Gut und Böse
Michael Chalupka über den Menschen als Gerechter und Sünder
„Edel sei der Mensch, hilfreich und gut“, meinte Goethe. Und doch schwingt im Begriff „Gutmensch“ immer mit, dass sich da einer seiner moralischen Position allzu sicher ist und anderen überlegen fühlt. Solche moralischen Perfektionisten nerven. Doch was ist die Alternative zum Gutmenschen? Der Bosnigl vielleicht, den jede moralische Schranke prinzipiell dazu einlädt, sie zu überspringen, und der zu jeder Schandtat bereit ist?
Martin Luther – der Reformator, dessen Werk die Evangelischen Kirchen nächste Woche am Reformationstag, dem 31. Oktober, gedenken – würde sagen: „Ihr seid immer Gutmenschen und Bosnigl zugleich!“ Der Mensch ist „simul justus et peccator“, Gerechter und Sünder zur gleichen Zeit. Bosnigl und Sünder, weil er’s, scheint’s, nicht anders kann. Gutmensch und Gerechter aber, weil Gott auch den Gottlosesten wieder zurechtrückt und den Glauben an Gott, an die Menschheit und an das Gute schenkt.
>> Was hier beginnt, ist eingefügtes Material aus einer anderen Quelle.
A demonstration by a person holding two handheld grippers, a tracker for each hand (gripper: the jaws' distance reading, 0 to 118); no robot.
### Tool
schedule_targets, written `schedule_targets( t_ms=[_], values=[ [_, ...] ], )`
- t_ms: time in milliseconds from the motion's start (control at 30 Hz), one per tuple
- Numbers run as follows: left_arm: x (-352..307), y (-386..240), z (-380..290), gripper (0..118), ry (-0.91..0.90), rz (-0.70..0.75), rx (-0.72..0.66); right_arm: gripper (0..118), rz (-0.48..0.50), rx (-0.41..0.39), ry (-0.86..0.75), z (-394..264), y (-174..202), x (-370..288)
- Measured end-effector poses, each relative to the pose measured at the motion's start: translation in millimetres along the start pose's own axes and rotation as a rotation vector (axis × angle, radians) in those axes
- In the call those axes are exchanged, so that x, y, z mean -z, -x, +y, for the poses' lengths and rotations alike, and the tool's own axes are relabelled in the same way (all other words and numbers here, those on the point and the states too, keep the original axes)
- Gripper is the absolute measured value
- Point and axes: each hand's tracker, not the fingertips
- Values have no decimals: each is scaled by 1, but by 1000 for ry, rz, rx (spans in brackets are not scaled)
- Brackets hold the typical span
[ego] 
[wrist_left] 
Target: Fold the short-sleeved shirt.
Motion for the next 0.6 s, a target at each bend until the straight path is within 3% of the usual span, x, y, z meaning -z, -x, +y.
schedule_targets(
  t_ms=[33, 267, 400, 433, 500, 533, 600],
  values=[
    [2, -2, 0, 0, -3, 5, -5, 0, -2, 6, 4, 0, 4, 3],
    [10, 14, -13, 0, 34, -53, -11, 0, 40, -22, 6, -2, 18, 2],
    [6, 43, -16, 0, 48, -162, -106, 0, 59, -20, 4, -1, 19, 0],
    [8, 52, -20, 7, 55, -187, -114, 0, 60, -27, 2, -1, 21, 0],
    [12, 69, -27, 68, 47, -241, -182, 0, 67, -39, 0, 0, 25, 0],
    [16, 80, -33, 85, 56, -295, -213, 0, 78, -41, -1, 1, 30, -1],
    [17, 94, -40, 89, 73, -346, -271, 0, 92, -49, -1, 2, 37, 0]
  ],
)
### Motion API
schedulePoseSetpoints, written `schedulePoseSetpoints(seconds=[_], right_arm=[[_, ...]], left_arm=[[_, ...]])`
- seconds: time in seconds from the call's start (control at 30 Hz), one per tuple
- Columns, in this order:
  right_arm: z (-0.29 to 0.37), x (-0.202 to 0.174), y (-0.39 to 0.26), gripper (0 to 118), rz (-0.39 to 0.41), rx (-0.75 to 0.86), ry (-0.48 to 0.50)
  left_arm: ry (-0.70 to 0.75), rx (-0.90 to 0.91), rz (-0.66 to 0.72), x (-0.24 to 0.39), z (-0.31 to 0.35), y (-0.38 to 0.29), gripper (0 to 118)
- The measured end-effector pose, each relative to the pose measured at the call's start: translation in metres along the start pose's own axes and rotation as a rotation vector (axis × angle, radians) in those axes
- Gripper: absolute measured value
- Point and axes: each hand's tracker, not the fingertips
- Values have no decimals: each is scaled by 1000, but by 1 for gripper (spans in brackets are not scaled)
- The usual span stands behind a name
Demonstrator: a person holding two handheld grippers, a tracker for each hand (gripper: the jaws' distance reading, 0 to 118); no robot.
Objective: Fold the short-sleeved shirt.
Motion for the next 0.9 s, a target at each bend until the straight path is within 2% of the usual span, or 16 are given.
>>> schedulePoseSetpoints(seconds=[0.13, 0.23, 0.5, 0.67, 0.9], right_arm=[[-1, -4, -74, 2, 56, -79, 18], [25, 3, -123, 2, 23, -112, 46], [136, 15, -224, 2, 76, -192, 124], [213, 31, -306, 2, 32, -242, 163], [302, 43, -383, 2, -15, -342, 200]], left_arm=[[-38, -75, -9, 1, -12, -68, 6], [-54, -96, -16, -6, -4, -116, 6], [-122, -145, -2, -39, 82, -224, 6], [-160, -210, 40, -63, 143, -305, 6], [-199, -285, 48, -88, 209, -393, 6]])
Ein so von Gott beschenkter Gutmensch weiß, dass immer noch ein kleiner Bosnigl in ihm steckt. Deswegen spürt er keine moralische Überlegenheit, die ihn über all die anderen Bosnigl erheben würde. Aber er weiß um die Chance, dass ein Leben, das das Gute im Menschen sucht und fördert, geschenkt werden kann. Darum kann er die Bosheiten der Bosnigl, die die Welt beherrschen, besser ertragen. Und er weiß, dass ja ebenso umgekehrt gilt: In jedem Bosnigl steckt auch die Sehnsucht, gut zu sein.